Unmapped columns may be added as additional data columns. To do so, a special mapping must be created with
the `mindbridgeField` left blank, and a value set for `additionalColumnName`. Once this source has completed the import
process, a new source with the same name set for `additionalDataColumnField` and the source type ID corresponding to the
Additional Data Source Type can be created.

#### Effective date metrics

This step confirms that the file’s entries fall within the current analysis period. Once this state has been reached,
the `analysis-sources/{analysisSourceId}/effective-date-metrics` endpoint can be used to get a set of metrics regarding
the number of entries within the source’s analysis period. A `period` value can be used to set the resolution of the
histogram to days, weeks, or months.

#### Transaction ID selection

Transitioning into the [transaction ID](https://support.mindbridge.ai/hc/en-us/articles/8740577590295) selection feature
will generate a preview of the selected transaction by `proposedTransactionIdSelection` and set
the `transactionIdSelection` property to this value.
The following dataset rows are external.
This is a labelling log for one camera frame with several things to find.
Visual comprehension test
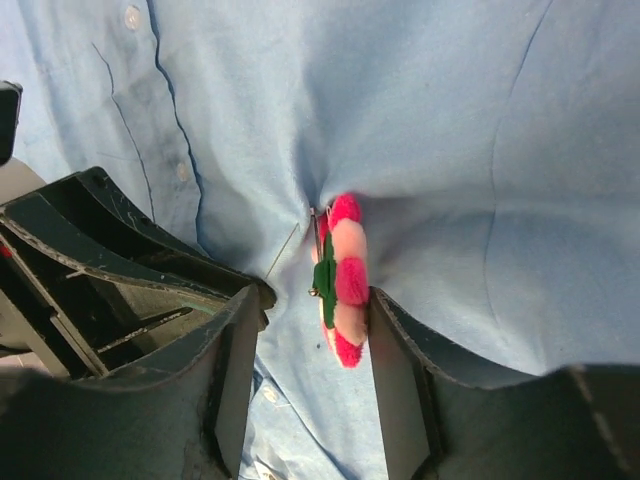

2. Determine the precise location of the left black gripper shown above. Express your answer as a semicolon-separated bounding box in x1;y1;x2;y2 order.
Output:
1;167;276;379

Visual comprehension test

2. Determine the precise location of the light blue button shirt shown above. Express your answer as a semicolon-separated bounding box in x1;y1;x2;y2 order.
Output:
1;1;639;479

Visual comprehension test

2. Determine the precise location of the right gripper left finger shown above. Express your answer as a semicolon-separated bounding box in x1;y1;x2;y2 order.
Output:
1;286;260;479

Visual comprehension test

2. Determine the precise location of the pink flower smiley brooch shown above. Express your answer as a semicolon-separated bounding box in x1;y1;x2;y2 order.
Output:
309;193;369;369

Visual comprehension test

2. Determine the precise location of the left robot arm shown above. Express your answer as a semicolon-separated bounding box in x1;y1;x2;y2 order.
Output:
1;81;276;383

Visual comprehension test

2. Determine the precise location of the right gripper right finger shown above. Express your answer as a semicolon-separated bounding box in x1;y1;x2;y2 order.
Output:
369;288;639;479

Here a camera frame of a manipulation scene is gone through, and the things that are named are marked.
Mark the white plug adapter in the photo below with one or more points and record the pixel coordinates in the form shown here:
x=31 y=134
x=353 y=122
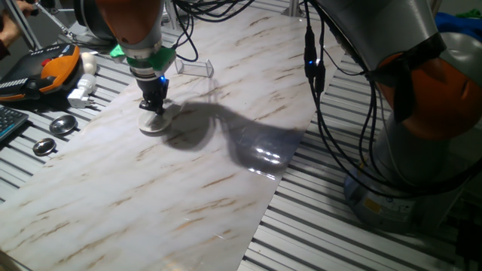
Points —
x=83 y=86

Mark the orange black teach pendant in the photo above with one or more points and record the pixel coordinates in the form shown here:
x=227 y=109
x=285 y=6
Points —
x=56 y=69

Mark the upright aluminium post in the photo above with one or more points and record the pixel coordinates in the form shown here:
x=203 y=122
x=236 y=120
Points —
x=293 y=7

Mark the silver and orange robot arm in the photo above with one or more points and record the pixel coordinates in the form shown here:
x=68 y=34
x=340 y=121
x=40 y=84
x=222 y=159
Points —
x=395 y=30

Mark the small round metal dish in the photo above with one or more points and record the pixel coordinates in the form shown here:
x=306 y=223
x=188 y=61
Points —
x=44 y=147

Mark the bare person hand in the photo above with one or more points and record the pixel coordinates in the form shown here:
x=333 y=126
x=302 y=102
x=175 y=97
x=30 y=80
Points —
x=8 y=32

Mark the green cloth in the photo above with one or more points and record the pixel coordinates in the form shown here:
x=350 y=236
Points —
x=470 y=14

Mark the black round device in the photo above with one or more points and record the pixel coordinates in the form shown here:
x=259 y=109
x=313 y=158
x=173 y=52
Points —
x=86 y=19

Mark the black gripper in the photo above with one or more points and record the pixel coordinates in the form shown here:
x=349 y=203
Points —
x=152 y=90

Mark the clear plastic box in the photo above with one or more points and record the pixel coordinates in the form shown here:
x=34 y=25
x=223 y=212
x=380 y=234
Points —
x=196 y=68

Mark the slanted aluminium pole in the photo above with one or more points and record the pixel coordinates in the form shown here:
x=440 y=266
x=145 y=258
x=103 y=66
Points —
x=26 y=30

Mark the thin metal rod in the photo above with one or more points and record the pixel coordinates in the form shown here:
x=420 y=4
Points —
x=56 y=22

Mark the marble pattern table sheet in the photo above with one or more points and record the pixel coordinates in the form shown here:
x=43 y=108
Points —
x=150 y=195

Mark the white egg-shaped object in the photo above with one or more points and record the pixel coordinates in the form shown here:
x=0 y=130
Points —
x=89 y=62

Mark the black keyboard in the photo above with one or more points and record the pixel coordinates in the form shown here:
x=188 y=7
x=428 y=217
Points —
x=11 y=120

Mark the large round metal dish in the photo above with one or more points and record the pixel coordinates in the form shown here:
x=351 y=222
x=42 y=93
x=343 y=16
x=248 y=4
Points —
x=63 y=125
If no value is set, a set of potential transaction ID selections
will be generated and what is determined to be the best selection, according to MindBridge's internal tooling, will be
set to the `transactionIdSelection` property.

Details about these **transaction ID previews** can be viewed via the transaction ID preview endpoints.

When on the INTEGRITY\_CHECKED state, changing the `transactionIdSelection` will either select an existing preview with
the same properties as the currently selected transaction ID, or, if it doesn’t exist, will generate a new preview for
the selection, and select it.

#### Review funds and confirm settings

These features have no direct interaction with the API and are only relevant with respect to the web application.

### Full source import automation

When creating a new analysis source it is possible to perform the entire import process by setting
the `targetWorkflowState` property to `COMPLETED`. As a result of performing all workflow steps at once, some features
require input to be provided immediately, specifically the column mapping and transaction ID selection features. To
provide these values, separate `proposed` fields can be set in order to provide these values instead of relying on the
default column mapping and transaction ID selection behavior.

#### Column mapping

The `proposedVirtualColumns`, `proposedColumnMappings`, and `proposedAmbiguousColumnResolutions` properties provide the
ability to pre-define their respective properties ahead of running validation. These proposed versions of the properties
have some key differences from their applied counterparts:

* As validation has not been run and the column positions have not been determined, the `position` property for virtual
  columns isn’t available. As an alternative to the `proposedColumnMappings` property, a `virtualColumnIndex` property
  is available and should be used to reference a specific virtual column definition in the `proposedVirtualColumns`
  array.
* `proposedAmbiguousColumnResolutions` are not able to determine the ambiguous formats ahead of validating the file, so
  the   `ambiguousFormats` property is not available. Additionally, the `position` property can only refer to a physical
  column, and not a virtual one.

#### Transaction ID selection

The `proposedTransactionIdSelection` property can be defined immediately upon creating the analysis source. If it is set
while entering the transaction ID selection feature then a transaction ID preview will only be generated for that
selection, and `transactionIdSelection` property will be updated accordingly.